Program Mandatori Biodiesel 30% (B30) merupakan program pemerintah yang mewajibkan pencampuran 30% Biodiesel dan 70% bahan bakar minyak jenis solar. Program ini diklaim menguntungkan negara melalui penambahan devisa sebab 30% bahan baku untuk pembuatan solar diperoleh dari komoditas kelapa sawit Indonesia.
Langkah-langkah tersebut menunjukkan upaya yang dilakukan pemerintah dalam pengembangan industri sawit di dalam negeri. Meski begitu, negara menghadapi dilema karena dalam mengembangkan industri kelapa sawit, negara diterpa berbagai isu, seperti lingkungan hidup, alih lahan hutan, dan isu keberpihakan pada masyarakat.
Dalam menerapkan kebijakan, ada kecenderungan dominasi dari paradigma kekuasaan. Beberapa narasi pun muncul terkait kenaikan harga minyak goreng, misalnya narasi ketergantungan konsumsi minyak goreng di dalam negeri, sehingga diperlukan perubahan perilaku masyarakat dan narasi penimbunan minyak goreng. Narasi-narasi seperti ini bisa jadi benar, namun dalam praktiknya semua permasalahan yang berhubungan dengan suplai ini sering dikaitkan dengan persoalan lain, contohnya politik.
Ada beberapa pilihan kebijakan yang bisa diterapkan terkait permasalahan kenaikan harga minyak goreng. Pemerintah dapat membangun industri kelapa sawit berkelanjutan dengan melibatkan masyarakat dalam kebijakan negara. Dari sisi regulasi, pemerintah harus membuat pengaturan untuk prioritas suplai pasar domestik dan menerapkan insentif perdagangan domestik.

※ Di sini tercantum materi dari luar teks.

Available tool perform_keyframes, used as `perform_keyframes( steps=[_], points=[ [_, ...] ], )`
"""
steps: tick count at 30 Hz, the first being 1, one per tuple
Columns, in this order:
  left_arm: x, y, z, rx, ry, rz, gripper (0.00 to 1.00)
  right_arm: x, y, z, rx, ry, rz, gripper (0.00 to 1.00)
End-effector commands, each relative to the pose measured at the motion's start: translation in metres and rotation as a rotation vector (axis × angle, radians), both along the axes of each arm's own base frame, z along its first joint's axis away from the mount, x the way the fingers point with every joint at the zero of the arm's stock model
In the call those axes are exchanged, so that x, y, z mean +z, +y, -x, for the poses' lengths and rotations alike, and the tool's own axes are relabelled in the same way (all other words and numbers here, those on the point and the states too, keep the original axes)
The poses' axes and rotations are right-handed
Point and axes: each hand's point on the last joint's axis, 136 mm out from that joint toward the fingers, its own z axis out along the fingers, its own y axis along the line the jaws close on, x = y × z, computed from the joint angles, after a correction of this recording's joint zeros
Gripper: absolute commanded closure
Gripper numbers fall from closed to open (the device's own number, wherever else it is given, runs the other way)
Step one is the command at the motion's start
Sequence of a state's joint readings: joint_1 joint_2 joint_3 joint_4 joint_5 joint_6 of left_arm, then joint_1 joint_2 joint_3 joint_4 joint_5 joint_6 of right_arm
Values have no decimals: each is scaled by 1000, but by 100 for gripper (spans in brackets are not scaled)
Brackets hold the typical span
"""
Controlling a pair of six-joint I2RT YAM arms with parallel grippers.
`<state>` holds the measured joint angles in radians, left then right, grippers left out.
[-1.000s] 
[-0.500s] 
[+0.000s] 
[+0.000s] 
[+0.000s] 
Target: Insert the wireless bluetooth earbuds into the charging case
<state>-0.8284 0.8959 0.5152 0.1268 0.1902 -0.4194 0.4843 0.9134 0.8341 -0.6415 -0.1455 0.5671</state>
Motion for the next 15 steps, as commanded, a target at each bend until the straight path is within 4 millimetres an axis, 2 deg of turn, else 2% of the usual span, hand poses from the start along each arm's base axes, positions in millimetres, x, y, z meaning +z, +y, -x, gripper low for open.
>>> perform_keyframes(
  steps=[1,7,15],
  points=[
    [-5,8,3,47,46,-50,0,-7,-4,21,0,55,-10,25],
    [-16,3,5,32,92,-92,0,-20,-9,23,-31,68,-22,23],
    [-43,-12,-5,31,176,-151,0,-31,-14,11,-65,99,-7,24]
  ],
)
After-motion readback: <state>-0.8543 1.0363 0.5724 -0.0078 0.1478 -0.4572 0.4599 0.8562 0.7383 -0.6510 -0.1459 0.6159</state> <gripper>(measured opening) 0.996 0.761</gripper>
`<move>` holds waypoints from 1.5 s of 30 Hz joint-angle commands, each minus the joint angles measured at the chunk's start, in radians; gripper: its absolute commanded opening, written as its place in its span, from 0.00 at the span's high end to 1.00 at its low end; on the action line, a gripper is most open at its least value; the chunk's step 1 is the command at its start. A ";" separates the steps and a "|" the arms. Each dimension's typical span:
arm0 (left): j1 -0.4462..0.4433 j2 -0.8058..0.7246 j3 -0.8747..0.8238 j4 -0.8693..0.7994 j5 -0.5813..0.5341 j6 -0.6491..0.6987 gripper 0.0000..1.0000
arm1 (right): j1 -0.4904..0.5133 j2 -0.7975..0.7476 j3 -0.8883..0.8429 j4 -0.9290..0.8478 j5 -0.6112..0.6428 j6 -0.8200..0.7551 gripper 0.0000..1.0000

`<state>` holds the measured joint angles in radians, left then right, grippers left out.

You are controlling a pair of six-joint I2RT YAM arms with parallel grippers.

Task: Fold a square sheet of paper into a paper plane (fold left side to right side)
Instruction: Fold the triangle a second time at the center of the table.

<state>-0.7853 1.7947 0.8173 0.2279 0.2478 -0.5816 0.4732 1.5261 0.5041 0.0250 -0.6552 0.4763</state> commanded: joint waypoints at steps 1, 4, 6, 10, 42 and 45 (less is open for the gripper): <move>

Sementara itu, terkait distribusi, pasar domestik harus dilindungi dan pengawasan terhadap pasar domestik dan perdagangan internasional harus diperketat. Kebijakan juga harus redistributif. Artinya, pendapatan produk sawit digunakan untuk lingkungan hidup, industri dan pasar domestik. (Udine).